Thomas Myler begins his new series looking at the life and career of The Quiet Man director, John Ford


The girl at the immigration desk asked the man with the battered old hat and the eyepatch, “Name and occupation, please?”
The man took the eight-inch cigar from between his teeth.
“My name is John Ford and I make westerns,” he said.

John Ford did make westerns, directing more than anybody else in the history of the cinema. Classics such as Stagecoach, She Wore a Yellow Ribbon, The Man Who Shot Liberty Valance, The Searchers, Rio Grande, My Darling Clementine, Two Rode Together, Ford Apache, How the West was Won and many more.

In the making of his films, Ford expressed a deep sentiment for camaraderie through his repeated use of certain actors in lead or supporting roles.
He was particularly close to John Wayne and Ward Bond, and frequently employing James Stewart, Henry Fonda, Victor McLaglen, Harry Carey Junior and many others who over the years, forming a sort of Ford stock company.

Wayne had good reason to be grateful for Ford’s support. Stagecoach, made in 1939, provided the actor with the career breakthrough that elevated him to international stardom. Over 35 years, Wayne appeared in 24 of Ford’s films and three television episodes.

Cast member Louise Platt, in a letter recounting the experience of the film’s production, quoted Ford saying of Wayne’s future in film, “He’ll be the biggest star ever because he is the perfect everyman.”
In a career of more than 50 years, Ford directed more than 140 films, although most of his silent movies are unfortunately now lost.

His work behind the camera was held in high regard by his colleagues, with Orson Welles and Ingmar Bergman naming him one of the greatest directors of all time.
He won four Oscars as Best Director for The Informer, The Grapes of Wrath, How Green Was My Valley and The Quiet Man. He also received the New York Film Critics Award four times.
Besides his westerns, Ford was associated with social, war, and romantic dramas, while his name will be forever linked to the movie he shot here, a perennial favourite, The Quiet Man starring John Wayne and Maureen O’Hara in the leads.

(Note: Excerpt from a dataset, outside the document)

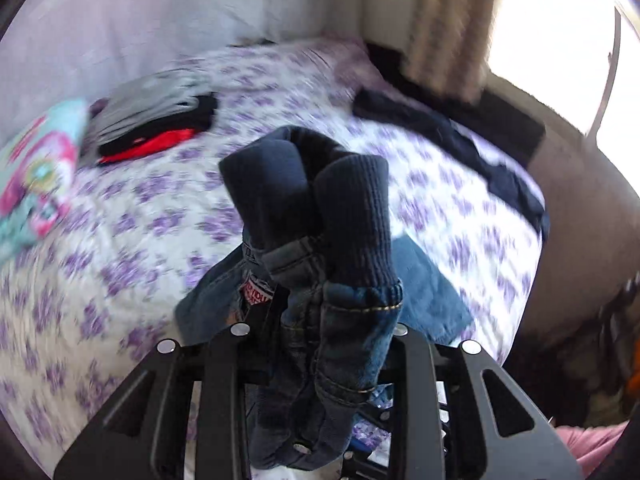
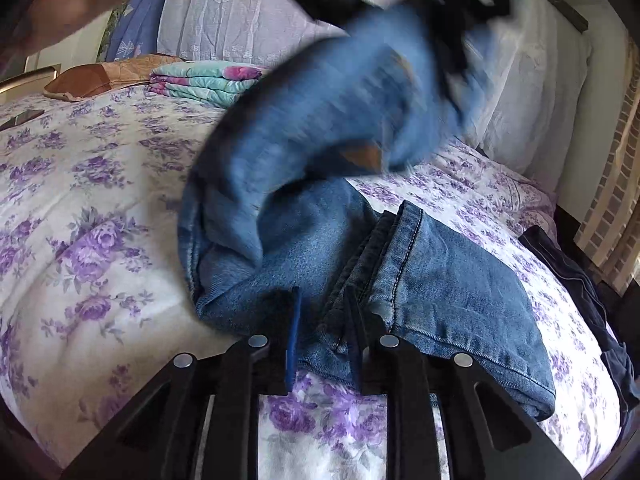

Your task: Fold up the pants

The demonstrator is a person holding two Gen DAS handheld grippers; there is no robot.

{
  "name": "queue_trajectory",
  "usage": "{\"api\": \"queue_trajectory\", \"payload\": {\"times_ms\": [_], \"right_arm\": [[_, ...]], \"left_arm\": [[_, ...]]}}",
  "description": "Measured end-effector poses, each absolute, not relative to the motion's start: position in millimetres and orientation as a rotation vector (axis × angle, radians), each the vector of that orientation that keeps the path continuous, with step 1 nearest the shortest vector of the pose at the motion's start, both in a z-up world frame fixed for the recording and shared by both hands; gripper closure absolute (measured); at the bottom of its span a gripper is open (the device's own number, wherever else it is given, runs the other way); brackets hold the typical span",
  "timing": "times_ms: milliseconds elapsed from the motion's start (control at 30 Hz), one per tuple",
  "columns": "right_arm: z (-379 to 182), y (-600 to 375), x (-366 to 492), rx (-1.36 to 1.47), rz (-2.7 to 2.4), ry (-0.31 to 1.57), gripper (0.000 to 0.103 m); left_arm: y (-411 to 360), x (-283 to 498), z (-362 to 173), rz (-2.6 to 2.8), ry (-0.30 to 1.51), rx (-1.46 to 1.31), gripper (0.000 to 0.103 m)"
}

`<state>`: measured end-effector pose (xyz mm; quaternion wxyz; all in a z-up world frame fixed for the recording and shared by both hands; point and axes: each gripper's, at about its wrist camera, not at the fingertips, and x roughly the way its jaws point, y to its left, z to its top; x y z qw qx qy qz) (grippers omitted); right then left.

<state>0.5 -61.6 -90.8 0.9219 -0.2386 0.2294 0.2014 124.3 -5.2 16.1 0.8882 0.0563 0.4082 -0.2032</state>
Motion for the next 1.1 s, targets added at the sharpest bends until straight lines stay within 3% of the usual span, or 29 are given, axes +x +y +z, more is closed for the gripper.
{"api": "queue_trajectory", "payload": {"times_ms": [433, 500, 567, 733, 867, 1033, 1100], "right_arm": [[-95.9, -70.5, -7.9, -0.497, 0.442, 0.440, 0.080], [-96.5, -70.4, -9.1, -0.496, 0.448, 0.437, 0.080], [-96.8, -73.9, -9.6, -0.473, 0.461, 0.436, 0.079], [-95.5, -77.2, -9.0, -0.462, 0.484, 0.443, 0.077], [-92.2, -81.3, -7.6, -0.446, 0.522, 0.453, 0.074], [-78.3, -99.8, -8.8, -0.395, 0.639, 0.510, 0.057], [-69.1, -108.5, -14.5, -0.372, 0.717, 0.536, 0.055]], "left_arm": [[-112.1, 129.5, -18.0, -0.415, 0.991, 0.566, 0.075], [-126.5, 130.9, -28.0, -0.409, 1.013, 0.641, 0.074], [-138.5, 130.1, -32.8, -0.421, 1.030, 0.683, 0.063], [-149.8, 129.8, -28.0, -0.586, 1.115, 0.603, 0.055], [-137.6, 139.3, -17.0, -0.727, 1.207, 0.423, 0.056], [-83.2, 130.9, 50.9, -0.767, 1.003, 0.177, 0.053], [-47.7, 119.2, 71.2, -0.667, 0.867, 0.136, 0.039]]}}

Both Ford’s parents were Irish. His father John Augustine O’Feeney was born in Spiddal, Co. Galway and his mother, Barbara Curran, in Kilronan on the Aran Islands. They emigrated to the USA in 1872 and married in 1875, residing in the predominately Irish neighbourhood of Munjoy Hill in Portland, Maine.
John Aloysius O’Feeney, who would become John Ford, was the couple’s 13th and youngest child. “My father had a variety of jobs to support his family,” he recalled in later years. “He worked on a fishing boat, a labourer for the gas company, an alderman and one time ran a saloon.”